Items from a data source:
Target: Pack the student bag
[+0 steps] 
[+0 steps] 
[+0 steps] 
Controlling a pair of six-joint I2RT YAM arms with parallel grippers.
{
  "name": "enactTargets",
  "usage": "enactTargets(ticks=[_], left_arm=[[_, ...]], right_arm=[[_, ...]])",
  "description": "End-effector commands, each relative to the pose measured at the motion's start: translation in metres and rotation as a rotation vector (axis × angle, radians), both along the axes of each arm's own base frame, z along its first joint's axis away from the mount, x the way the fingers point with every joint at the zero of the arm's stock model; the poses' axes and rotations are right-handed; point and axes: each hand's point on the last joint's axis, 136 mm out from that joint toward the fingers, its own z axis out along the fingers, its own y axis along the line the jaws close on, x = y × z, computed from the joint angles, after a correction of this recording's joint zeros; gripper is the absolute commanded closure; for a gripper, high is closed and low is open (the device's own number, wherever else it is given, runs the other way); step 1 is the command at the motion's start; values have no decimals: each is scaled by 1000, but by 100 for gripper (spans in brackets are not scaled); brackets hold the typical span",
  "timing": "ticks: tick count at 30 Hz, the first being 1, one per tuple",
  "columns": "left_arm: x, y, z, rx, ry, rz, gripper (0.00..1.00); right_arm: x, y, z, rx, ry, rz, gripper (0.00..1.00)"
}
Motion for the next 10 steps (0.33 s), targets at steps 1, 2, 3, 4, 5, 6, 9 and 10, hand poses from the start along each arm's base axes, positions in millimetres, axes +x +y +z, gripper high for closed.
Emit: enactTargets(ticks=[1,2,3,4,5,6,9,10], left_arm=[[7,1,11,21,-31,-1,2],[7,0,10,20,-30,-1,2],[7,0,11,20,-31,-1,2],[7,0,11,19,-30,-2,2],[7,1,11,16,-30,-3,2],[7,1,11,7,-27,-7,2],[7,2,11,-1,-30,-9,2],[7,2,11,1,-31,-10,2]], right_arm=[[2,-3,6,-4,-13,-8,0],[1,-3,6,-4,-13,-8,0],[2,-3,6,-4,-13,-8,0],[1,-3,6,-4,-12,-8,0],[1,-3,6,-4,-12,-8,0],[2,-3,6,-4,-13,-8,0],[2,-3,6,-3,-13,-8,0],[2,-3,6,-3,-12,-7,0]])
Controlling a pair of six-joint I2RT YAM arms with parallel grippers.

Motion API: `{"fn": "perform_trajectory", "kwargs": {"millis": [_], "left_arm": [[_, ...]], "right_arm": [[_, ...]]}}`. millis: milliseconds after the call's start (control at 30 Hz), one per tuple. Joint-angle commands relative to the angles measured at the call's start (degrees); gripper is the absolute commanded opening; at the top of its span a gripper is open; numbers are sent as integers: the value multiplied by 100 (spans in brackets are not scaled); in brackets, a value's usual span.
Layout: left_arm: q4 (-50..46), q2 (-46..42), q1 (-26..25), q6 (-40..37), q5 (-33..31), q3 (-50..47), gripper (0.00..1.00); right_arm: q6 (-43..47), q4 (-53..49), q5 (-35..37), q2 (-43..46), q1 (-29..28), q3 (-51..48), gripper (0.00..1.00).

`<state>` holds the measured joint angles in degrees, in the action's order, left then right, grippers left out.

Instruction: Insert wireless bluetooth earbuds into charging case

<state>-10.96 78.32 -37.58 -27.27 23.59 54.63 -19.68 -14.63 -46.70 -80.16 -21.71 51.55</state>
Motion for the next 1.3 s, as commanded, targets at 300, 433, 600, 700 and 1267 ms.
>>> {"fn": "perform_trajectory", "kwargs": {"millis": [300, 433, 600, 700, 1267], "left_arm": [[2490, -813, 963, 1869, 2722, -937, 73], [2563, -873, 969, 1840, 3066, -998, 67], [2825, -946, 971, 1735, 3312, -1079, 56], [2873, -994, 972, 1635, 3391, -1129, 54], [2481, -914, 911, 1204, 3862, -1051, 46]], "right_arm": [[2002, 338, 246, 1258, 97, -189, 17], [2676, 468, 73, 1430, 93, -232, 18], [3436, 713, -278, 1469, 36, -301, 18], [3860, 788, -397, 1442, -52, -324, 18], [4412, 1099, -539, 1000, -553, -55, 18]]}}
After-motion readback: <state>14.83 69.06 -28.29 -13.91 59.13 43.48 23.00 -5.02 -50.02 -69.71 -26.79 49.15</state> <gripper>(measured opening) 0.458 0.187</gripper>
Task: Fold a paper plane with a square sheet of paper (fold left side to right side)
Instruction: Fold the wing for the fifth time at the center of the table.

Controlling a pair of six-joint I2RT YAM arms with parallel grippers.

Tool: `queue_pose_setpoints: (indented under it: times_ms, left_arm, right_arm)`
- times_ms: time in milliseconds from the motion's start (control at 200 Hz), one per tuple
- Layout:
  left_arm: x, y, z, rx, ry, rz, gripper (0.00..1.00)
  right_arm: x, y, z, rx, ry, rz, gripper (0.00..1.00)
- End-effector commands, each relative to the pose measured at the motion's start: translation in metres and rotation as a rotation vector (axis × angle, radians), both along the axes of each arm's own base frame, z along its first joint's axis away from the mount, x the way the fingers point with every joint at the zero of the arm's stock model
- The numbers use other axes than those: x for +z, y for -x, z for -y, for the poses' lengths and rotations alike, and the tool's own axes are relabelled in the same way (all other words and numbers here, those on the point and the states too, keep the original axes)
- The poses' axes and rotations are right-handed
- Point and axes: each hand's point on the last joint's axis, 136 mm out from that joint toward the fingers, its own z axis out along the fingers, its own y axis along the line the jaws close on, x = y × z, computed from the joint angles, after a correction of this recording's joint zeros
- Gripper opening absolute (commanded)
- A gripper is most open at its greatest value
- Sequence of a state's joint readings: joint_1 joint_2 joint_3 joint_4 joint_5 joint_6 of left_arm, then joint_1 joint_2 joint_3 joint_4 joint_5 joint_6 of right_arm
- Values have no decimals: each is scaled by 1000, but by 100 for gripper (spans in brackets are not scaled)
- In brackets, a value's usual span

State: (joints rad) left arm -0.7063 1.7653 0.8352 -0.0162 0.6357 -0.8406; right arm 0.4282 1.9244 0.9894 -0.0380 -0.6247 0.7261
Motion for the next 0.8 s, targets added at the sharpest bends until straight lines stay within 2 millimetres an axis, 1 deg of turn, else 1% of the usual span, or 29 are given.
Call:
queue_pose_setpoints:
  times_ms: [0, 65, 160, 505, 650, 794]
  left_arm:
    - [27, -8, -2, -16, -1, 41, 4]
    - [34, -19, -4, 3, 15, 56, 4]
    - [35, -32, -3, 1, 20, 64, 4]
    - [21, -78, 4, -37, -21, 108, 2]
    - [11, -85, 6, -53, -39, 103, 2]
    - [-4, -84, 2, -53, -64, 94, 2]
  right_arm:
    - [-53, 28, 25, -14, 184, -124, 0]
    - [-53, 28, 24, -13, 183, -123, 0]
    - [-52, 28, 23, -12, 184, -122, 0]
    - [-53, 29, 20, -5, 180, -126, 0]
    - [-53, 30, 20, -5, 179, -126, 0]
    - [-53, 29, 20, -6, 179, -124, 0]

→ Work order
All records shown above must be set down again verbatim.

→ Final answer
Target: Pack the student bag
[+0 steps] 
[+0 steps] 
[+0 steps] 
Controlling a pair of six-joint I2RT YAM arms with parallel grippers.
{
  "name": "enactTargets",
  "usage": "enactTargets(ticks=[_], left_arm=[[_, ...]], right_arm=[[_, ...]])",
  "description": "End-effector commands, each relative to the pose measured at the motion's start: translation in metres and rotation as a rotation vector (axis × angle, radians), both along the axes of each arm's own base frame, z along its first joint's axis away from the mount, x the way the fingers point with every joint at the zero of the arm's stock model; the poses' axes and rotations are right-handed; point and axes: each hand's point on the last joint's axis, 136 mm out from that joint toward the fingers, its own z axis out along the fingers, its own y axis along the line the jaws close on, x = y × z, computed from the joint angles, after a correction of this recording's joint zeros; gripper is the absolute commanded closure; for a gripper, high is closed and low is open (the device's own number, wherever else it is given, runs the other way); step 1 is the command at the motion's start; values have no decimals: each is scaled by 1000, but by 100 for gripper (spans in brackets are not scaled); brackets hold the typical span",
  "timing": "ticks: tick count at 30 Hz, the first being 1, one per tuple",
  "columns": "left_arm: x, y, z, rx, ry, rz, gripper (0.00..1.00); right_arm: x, y, z, rx, ry, rz, gripper (0.00..1.00)"
}
Motion for the next 10 steps (0.33 s), targets at steps 1, 2, 3, 4, 5, 6, 9 and 10, hand poses from the start along each arm's base axes, positions in millimetres, axes +x +y +z, gripper high for closed.
Emit: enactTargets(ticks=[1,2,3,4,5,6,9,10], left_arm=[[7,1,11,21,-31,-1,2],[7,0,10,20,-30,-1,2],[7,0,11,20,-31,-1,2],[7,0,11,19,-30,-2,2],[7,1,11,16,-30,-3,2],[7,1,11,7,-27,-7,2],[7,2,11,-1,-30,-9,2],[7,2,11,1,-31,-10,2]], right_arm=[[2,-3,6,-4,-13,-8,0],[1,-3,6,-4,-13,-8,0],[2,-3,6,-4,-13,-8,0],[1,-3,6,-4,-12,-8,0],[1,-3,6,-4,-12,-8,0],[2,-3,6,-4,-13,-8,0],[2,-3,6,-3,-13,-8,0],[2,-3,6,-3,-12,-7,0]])
Controlling a pair of six-joint I2RT YAM arms with parallel grippers.

Motion API: `{"fn": "perform_trajectory", "kwargs": {"millis": [_], "left_arm": [[_, ...]], "right_arm": [[_, ...]]}}`. millis: milliseconds after the call's start (control at 30 Hz), one per tuple. Joint-angle commands relative to the angles measured at the call's start (degrees); gripper is the absolute commanded opening; at the top of its span a gripper is open; numbers are sent as integers: the value multiplied by 100 (spans in brackets are not scaled); in brackets, a value's usual span.
Layout: left_arm: q4 (-50..46), q2 (-46..42), q1 (-26..25), q6 (-40..37), q5 (-33..31), q3 (-50..47), gripper (0.00..1.00); right_arm: q6 (-43..47), q4 (-53..49), q5 (-35..37), q2 (-43..46), q1 (-29..28), q3 (-51..48), gripper (0.00..1.00).

`<state>` holds the measured joint angles in degrees, in the action's order, left then right, grippers left out.

Instruction: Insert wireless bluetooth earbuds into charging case

<state>-10.96 78.32 -37.58 -27.27 23.59 54.63 -19.68 -14.63 -46.70 -80.16 -21.71 51.55</state>
Motion for the next 1.3 s, as commanded, targets at 300, 433, 600, 700 and 1267 ms.
>>> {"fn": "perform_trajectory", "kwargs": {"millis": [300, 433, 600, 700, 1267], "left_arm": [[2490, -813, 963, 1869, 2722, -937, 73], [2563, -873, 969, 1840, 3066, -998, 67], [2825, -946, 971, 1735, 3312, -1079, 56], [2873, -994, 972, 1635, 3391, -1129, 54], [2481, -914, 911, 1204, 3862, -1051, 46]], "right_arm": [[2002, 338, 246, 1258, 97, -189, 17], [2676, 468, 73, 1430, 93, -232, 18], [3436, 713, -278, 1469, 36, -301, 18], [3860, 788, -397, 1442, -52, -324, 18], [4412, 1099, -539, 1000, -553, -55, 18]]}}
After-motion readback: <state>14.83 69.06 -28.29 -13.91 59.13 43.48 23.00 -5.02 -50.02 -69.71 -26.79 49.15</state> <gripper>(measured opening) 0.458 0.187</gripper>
Task: Fold a paper plane with a square sheet of paper (fold left side to right side)
Instruction: Fold the wing for the fifth time at the center of the table.

Controlling a pair of six-joint I2RT YAM arms with parallel grippers.

Tool: `queue_pose_setpoints: (indented under it: times_ms, left_arm, right_arm)`
- times_ms: time in milliseconds from the motion's start (control at 200 Hz), one per tuple
- Layout:
  left_arm: x, y, z, rx, ry, rz, gripper (0.00..1.00)
  right_arm: x, y, z, rx, ry, rz, gripper (0.00..1.00)
- End-effector commands, each relative to the pose measured at the motion's start: translation in metres and rotation as a rotation vector (axis × angle, radians), both along the axes of each arm's own base frame, z along its first joint's axis away from the mount, x the way the fingers point with every joint at the zero of the arm's stock model
- The numbers use other axes than those: x for +z, y for -x, z for -y, for the poses' lengths and rotations alike, and the tool's own axes are relabelled in the same way (all other words and numbers here, those on the point and the states too, keep the original axes)
- The poses' axes and rotations are right-handed
- Point and axes: each hand's point on the last joint's axis, 136 mm out from that joint toward the fingers, its own z axis out along the fingers, its own y axis along the line the jaws close on, x = y × z, computed from the joint angles, after a correction of this recording's joint zeros
- Gripper opening absolute (commanded)
- A gripper is most open at its greatest value
- Sequence of a state's joint readings: joint_1 joint_2 joint_3 joint_4 joint_5 joint_6 of left_arm, then joint_1 joint_2 joint_3 joint_4 joint_5 joint_6 of right_arm
- Values have no decimals: each is scaled by 1000, but by 100 for gripper (spans in brackets are not scaled)
- In brackets, a value's usual span

State: (joints rad) left arm -0.7063 1.7653 0.8352 -0.0162 0.6357 -0.8406; right arm 0.4282 1.9244 0.9894 -0.0380 -0.6247 0.7261
Motion for the next 0.8 s, targets added at the sharpest bends until straight lines stay within 2 millimetres an axis, 1 deg of turn, else 1% of the usual span, or 29 are given.
Call:
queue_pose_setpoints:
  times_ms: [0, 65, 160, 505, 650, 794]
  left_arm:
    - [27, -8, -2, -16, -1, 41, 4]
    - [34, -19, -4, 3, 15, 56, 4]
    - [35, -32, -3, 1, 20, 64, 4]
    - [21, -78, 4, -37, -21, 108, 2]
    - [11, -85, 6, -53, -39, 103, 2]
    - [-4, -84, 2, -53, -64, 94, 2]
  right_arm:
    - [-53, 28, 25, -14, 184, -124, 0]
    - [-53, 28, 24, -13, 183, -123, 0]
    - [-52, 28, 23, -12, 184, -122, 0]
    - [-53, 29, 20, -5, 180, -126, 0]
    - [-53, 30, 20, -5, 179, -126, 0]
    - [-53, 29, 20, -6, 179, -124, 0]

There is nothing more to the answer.